What did you like best about The Defining Decade? What did you like least?

There were some interesting views on what you should be thinking about in your twenties however much of the content seemed very ABC basic life stuff. What stands out the most in my mind is the section where Meg Jay talks about the strength of weak ties. Essentially this concept states that a acquaintance (weak tie) has the ability to change your life (For example: someone you met once at an event who works for another company where you are looking to get a job.) As a twenty-something a few years out of college and into my career I can not stress how true this concept really is; networking can do wonders for your career and the same can be said if you are self employed as well.

What was the most interesting aspect of this story?

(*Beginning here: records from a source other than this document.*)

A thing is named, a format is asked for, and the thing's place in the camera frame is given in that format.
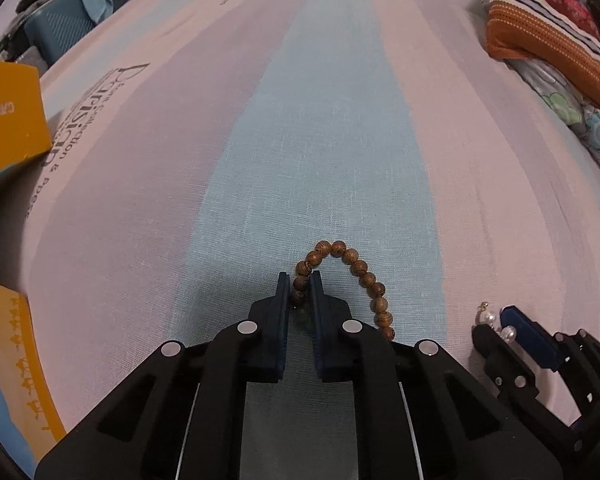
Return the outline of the teal suitcase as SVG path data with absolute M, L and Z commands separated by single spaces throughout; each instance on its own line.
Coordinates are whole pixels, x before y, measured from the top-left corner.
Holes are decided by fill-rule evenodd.
M 120 3 L 114 0 L 114 12 Z M 24 32 L 46 64 L 52 66 L 96 26 L 81 0 L 52 0 L 27 19 Z

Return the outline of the blue yellow cardboard box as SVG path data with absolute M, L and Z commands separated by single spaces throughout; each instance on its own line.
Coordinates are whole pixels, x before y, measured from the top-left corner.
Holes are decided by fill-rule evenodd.
M 38 70 L 0 62 L 0 479 L 30 479 L 65 434 L 19 283 L 33 166 L 52 146 Z

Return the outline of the striped red orange pillow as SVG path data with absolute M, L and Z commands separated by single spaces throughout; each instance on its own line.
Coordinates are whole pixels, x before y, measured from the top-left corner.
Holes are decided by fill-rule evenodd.
M 547 62 L 600 107 L 600 31 L 578 0 L 489 0 L 486 52 Z

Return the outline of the white pearl earrings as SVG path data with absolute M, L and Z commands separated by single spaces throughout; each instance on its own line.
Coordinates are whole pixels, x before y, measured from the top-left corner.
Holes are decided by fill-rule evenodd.
M 479 304 L 475 316 L 475 324 L 489 326 L 508 344 L 511 344 L 516 340 L 516 328 L 510 325 L 504 326 L 501 323 L 500 318 L 491 310 L 490 304 L 487 301 L 483 301 Z

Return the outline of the floral quilt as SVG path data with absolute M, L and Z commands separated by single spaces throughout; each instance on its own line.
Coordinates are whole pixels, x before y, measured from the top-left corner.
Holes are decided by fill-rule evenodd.
M 600 166 L 600 108 L 547 62 L 508 60 L 507 64 L 577 136 Z

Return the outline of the dark clothes pile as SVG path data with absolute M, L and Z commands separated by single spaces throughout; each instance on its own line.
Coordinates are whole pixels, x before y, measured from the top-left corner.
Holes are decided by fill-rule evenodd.
M 52 0 L 20 0 L 18 2 L 16 16 L 9 22 L 0 38 L 0 58 L 12 62 L 30 48 L 31 44 L 24 32 L 24 24 L 35 11 L 50 1 Z

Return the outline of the striped bed sheet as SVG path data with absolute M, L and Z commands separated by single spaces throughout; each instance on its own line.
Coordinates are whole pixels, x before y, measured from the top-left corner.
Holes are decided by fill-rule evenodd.
M 21 281 L 61 421 L 242 318 L 319 240 L 396 336 L 478 304 L 600 338 L 600 170 L 445 0 L 133 0 L 43 79 Z

The least interesting?

I purchased this book because I read a few rave reviews stating that the content was critical to anyone in their twenties. I thought that sounded fantastic and I went into it expecting details and opinions on how you can set yourself up for success in the years that come after your twenties. I quickly realized that the book was not about any of that stuff. If you are in your mid to late twenties and you have an established career that you enjoy, a serious relationship, and have investments or retirement accounts set up, I would recommend that you NOT buy this book. If you feel like you are lacking in one of those areas and want a little kick in the but then this might be your book.

What aspect of Meg Jay’s performance would you have changed?

Typically books that are narrated by the author are my favorite, however this might be an exception to that rule. Unfortunately most of the book is read in a very dull tone and evoked the feeling that the book was dragging on. The dialogue was sometimes slightly confusing because there was no change of tone between the two characters and the writing did not include any clues either(she said, he said, ect.) Overall the performance was OK for this type of material.

Any additional comments?

Overall this book left me with an overall message that goes as follows: "Stop partying, stop living for today, stop sleeping around, start looking toward your future, look for a person to marry and look for a good career. Its time to grow up." and perhaps this might be an important message for many people in "my" generation. If you are a young professional that is well established on a life track (job, house, spouse, retirement, investments, ect) then I would skip this book, it will feel like a drag.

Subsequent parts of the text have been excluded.